Femme interviewéePhoto © Captura de video / Cubanet

Une Cubaine a résumé la situation actuelle du pays en trois mots percutants : « Faim, saleté et besoin ».

Son témoignage, diffusé par le portail Cubanet, reflète le mécontentement croissant de nombreux citoyens face à la pénurie, à la détérioration des services publics et à l'augmentation constante des prix sur l'île, soumise à une pression croissante de la part des États-Unis pour forcer un changement de régime.

«Il a toujours existé l'histoire du blocus, auparavant on disait que c'était à cause de la banque financière.
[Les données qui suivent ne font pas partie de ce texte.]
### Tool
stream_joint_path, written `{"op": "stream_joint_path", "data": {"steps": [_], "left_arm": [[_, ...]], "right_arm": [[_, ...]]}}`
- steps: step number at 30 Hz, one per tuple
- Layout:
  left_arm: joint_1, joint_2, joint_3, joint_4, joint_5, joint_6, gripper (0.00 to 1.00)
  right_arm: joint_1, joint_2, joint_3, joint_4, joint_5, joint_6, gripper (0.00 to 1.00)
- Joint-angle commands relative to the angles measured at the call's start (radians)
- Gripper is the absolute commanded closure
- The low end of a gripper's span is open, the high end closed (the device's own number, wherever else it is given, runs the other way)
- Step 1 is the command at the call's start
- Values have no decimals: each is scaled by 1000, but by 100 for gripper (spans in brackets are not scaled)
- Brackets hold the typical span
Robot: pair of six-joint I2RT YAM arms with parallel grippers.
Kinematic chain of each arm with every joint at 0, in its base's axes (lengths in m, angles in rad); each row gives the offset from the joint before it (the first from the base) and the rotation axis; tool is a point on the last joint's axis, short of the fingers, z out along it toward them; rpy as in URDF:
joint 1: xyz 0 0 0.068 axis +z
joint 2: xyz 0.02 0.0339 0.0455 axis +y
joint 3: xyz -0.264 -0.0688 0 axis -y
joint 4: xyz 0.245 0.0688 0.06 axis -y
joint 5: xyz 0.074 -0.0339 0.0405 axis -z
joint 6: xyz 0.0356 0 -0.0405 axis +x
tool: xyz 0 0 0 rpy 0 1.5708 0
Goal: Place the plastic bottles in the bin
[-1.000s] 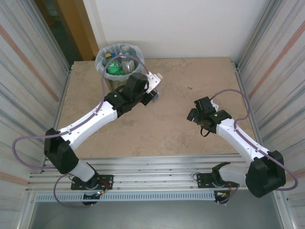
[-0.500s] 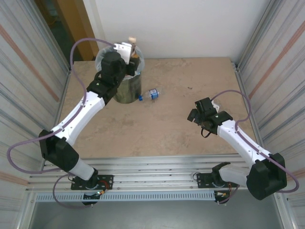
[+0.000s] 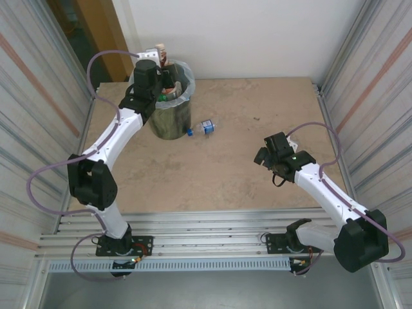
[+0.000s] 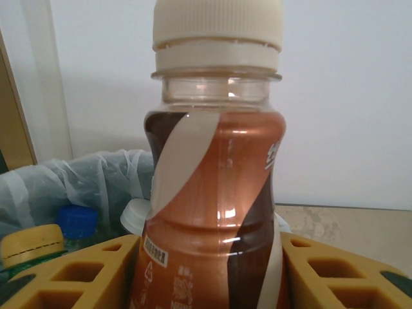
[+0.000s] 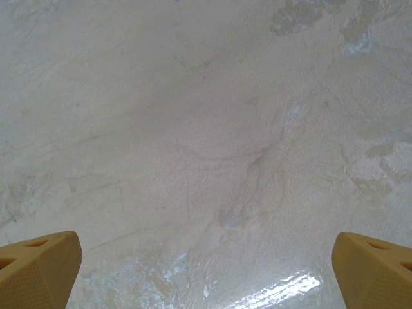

Il n'y a pas de pétrole pour ramasser les ordures, il n'y a pas de pétrole pour les hôpitaux, il n'y a pas de pétrole pour les bus de travail, mais il y a du pétrole pour la PNR», a affirmé la femme dans une vidéo largement diffusée sur les plateformes numériques.

Dans sa dénonciation, il a remis en question le fait que, tandis que le transport public et les services de base souffrent de grèves fréquentes en raison d'un manque de carburant, les patrouilles de police continuent à fonctionner normalement.

« Ils montent et montent sans poser de questions, ils nous traitent comme des narcos du Mexique », a-t-il ajouté, en référence aux opérations et contrôles policiers et à la situation dans la nation voisine après la chute de "El Mencho", chef du cartel de Jalisco Nueva Generación.

La citoyenne a également critiqué le haut coût des produits de première nécessité. Selon ses dires, un tube de dentifrice peut coûter jusqu'à 600 pesos cubains (CUP) et un paquet de sel jusqu'à 700 CUP, des montants qui sont difficiles à supporter pour les travailleurs et les retraités dont les revenus mensuels n'atteignent à peine pas le nécessaire.

Dans un pays où le salaire moyen d'État tourne autour de 4.000 à 5.000 CUP par mois, l'augmentation soutenue des prix des aliments, des articles d'hygiène et des services aggrave la précarité quotidienne.

Les plaintes concernant l'accumulation de déchets dans les rues, le manque de médicaments dans les hôpitaux, les coupures de courant prolongées et la pénurie de carburant sont devenues fréquentes sur les réseaux sociaux et dans les conversations publiques au sein de l'île.

Le témoignage de cette Cubaine est en résonance avec une réalité que des milliers de personnes vivent au quotidien : de longues files d'attente, des étagères vides et un pouvoir d'achat de plus en plus érodé. "Faim, misère et besoin", répète-t-elle cette phrase qui résume un sentiment répandu au cœur de la profonde crise économique que traverse le pays.